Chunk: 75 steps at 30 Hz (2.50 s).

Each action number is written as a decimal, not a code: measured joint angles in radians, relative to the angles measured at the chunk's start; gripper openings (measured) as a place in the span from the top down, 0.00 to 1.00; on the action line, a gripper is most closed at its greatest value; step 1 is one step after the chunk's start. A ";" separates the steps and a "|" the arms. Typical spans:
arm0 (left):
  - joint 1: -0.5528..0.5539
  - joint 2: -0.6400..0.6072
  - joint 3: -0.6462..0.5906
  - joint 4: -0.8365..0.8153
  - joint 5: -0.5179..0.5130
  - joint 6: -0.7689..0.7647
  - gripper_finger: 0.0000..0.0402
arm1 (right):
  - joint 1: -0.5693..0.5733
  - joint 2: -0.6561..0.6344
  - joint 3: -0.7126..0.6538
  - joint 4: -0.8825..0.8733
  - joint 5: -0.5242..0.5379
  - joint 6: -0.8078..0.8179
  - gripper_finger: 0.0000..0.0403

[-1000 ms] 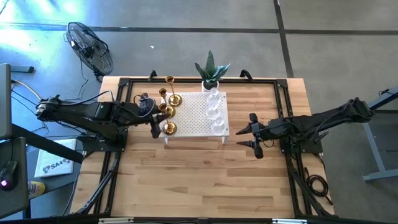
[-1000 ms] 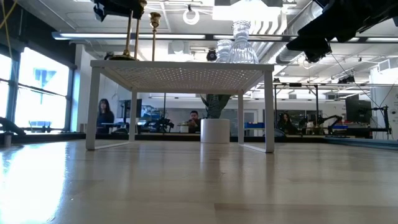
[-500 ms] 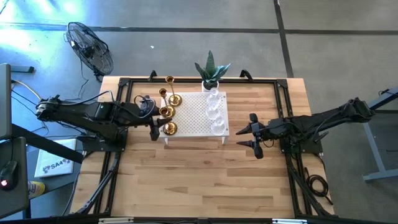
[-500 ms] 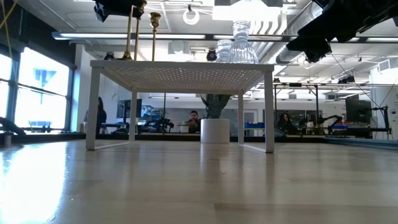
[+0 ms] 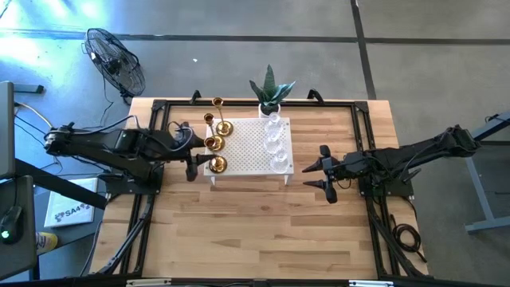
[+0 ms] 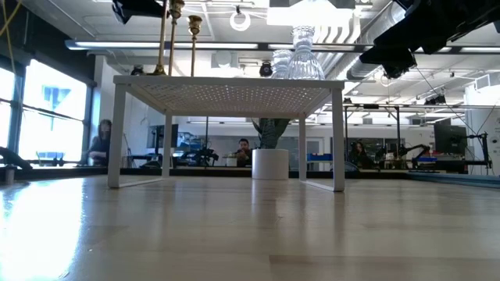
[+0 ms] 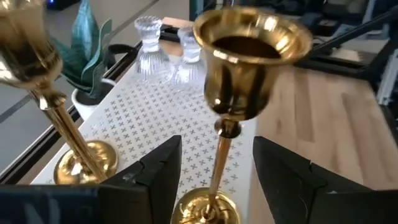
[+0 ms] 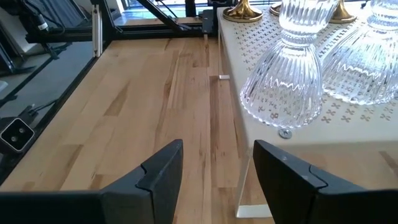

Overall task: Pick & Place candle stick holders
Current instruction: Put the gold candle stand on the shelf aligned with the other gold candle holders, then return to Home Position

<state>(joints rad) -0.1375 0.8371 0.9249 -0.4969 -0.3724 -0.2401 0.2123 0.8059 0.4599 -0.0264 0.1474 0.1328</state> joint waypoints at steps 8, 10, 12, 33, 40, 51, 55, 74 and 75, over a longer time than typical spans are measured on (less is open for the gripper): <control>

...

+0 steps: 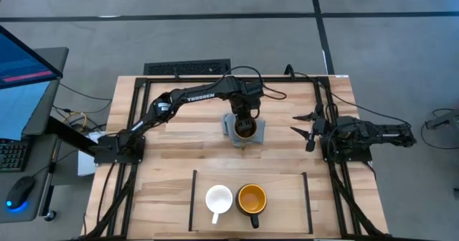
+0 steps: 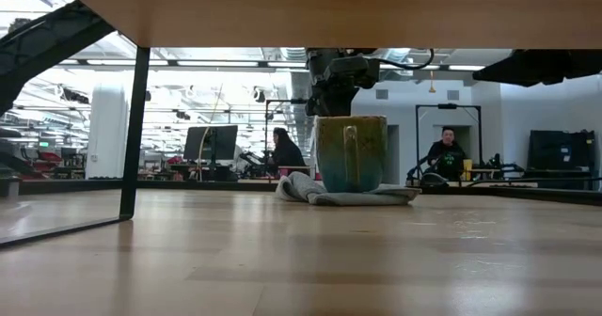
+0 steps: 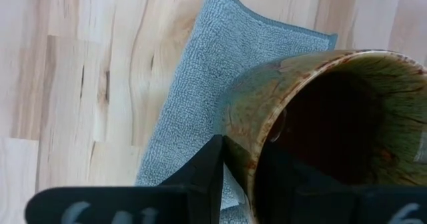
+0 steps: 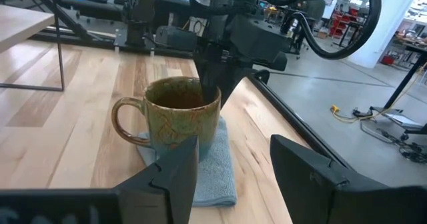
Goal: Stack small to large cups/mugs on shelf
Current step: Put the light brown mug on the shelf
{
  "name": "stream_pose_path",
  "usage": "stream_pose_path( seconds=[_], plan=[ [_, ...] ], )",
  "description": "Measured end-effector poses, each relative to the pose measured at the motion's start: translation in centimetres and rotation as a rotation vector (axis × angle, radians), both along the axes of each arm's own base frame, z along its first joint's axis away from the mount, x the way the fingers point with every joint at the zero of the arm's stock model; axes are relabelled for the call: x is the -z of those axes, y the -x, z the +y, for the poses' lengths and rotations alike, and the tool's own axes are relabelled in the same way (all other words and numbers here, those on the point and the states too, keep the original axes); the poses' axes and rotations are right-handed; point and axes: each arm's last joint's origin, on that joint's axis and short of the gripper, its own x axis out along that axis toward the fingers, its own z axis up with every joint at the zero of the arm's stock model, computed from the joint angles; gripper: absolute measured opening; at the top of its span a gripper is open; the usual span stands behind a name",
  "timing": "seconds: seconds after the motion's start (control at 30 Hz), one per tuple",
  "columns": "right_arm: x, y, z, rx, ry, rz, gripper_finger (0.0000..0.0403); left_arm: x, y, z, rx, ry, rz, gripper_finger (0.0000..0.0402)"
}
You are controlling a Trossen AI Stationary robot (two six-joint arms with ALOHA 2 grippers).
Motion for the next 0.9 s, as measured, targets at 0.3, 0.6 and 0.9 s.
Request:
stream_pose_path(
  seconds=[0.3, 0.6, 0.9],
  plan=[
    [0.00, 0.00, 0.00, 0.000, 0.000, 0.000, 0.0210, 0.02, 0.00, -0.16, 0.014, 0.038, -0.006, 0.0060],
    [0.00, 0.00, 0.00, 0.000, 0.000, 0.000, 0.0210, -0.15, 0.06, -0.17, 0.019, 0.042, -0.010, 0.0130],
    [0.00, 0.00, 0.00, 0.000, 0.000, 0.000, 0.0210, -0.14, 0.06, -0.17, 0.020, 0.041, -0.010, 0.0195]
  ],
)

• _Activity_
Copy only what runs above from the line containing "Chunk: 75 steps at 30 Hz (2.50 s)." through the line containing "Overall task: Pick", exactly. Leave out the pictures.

• _Response area_
Chunk: 75 steps at 30 Hz (2.50 s).

Each action number is written as a decimal, not a code: measured joint angles in radians, relative to the angles measured at the chunk's start; gripper openings (measured) as a place in the span from the top down, 0.00 to 1.00; on the action line, a gripper is most closed at its greatest value; step 1 is one step after the chunk's start. A ";" separates the steps and a "|" the arms. Typical spans:
arm0 (left):
  - joint 1: -0.5528..0.5539
  - joint 2: -0.6400..0.6072
  - joint 3: -0.6462..0.5906
  - joint 4: -0.8365..0.8153
  - joint 5: -0.5179..0.5130
  - joint 6: -0.7689..0.7647
  - gripper_finger: 0.0000..0.0402
arm1 (right):
  - joint 1: -0.5693..0.5733
  - joint 2: -0.6561..0.6344
  - joint 3: -0.7126..0.6538
  - joint 4: -0.8825..0.8733
  - joint 5: -0.5242..0.5379
  - joint 6: -0.8078..0.8179
  - gripper_finger: 0.0000..0.0403

[-1000 ms] 
[-1000 ms] 
[-500 ms] 
[-500 ms] 
[+0 ms] 
[+0 ms] 
[+0 ms] 
[+0 ms] 

Overall task: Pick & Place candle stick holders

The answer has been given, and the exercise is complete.